WORK ITEM - Reproduce each line of the material that follows, word for word.

AVAILABLE DATA -
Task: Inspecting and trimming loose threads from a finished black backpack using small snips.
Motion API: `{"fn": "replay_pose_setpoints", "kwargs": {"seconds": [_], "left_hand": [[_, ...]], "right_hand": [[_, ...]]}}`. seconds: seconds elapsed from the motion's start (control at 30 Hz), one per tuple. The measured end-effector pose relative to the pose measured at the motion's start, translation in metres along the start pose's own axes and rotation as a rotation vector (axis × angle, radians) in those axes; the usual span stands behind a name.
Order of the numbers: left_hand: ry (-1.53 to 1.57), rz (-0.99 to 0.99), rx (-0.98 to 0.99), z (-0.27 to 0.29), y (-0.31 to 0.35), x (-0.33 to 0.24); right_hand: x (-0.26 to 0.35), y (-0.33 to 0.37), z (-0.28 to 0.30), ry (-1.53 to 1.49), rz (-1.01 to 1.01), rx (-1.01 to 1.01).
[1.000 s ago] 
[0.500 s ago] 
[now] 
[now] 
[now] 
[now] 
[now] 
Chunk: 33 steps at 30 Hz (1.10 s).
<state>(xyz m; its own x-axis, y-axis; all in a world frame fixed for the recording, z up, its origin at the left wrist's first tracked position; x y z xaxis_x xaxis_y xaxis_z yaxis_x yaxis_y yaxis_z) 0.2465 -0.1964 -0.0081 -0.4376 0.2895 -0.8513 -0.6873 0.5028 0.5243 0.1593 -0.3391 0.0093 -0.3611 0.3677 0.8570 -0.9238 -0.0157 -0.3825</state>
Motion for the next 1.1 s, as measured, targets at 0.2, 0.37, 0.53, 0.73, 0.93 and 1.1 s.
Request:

OUTPUT FOR THIS TASK -
Task: Inspecting and trimming loose threads from a finished black backpack using small snips.
Motion API: `{"fn": "replay_pose_setpoints", "kwargs": {"seconds": [_], "left_hand": [[_, ...]], "right_hand": [[_, ...]]}}`. seconds: seconds elapsed from the motion's start (control at 30 Hz), one per tuple. The measured end-effector pose relative to the pose measured at the motion's start, translation in metres along the start pose's own axes and rotation as a rotation vector (axis × angle, radians) in those axes; the usual span stands behind a name.
Order of the numbers: left_hand: ry (-1.53 to 1.57), rz (-0.99 to 0.99), rx (-0.98 to 0.99), z (-0.27 to 0.29), y (-0.31 to 0.35), x (-0.33 to 0.24); right_hand: x (-0.26 to 0.35), y (-0.33 to 0.37), z (-0.28 to 0.30), ry (-1.53 to 1.49), rz (-1.01 to 1.01), rx (-1.01 to 1.01).
[1.000 s ago] 
[0.500 s ago] 
[now] 
[now] 
[now] 
[now] 
[now] 
Chunk: 33 steps at 30 Hz (1.10 s).
<state>(xyz m; its own x-axis, y-axis; all in a world frame fixed for the recording, z up, its origin at the left wrist's first tracked position; x y z xaxis_x xaxis_y xaxis_z yaxis_x yaxis_y yaxis_z) 0.2465 -0.1964 -0.0081 -0.4376 0.2895 -0.8513 -0.6873 0.5028 0.5243 0.1593 -0.3391 0.0093 -0.3611 0.3677 0.8570 -0.9238 -0.0157 -0.3825</state>
Motion for the next 1.1 s, as measured, targets at 0.2, 0.37, 0.53, 0.73, 0.93 and 1.1 s.
Request:

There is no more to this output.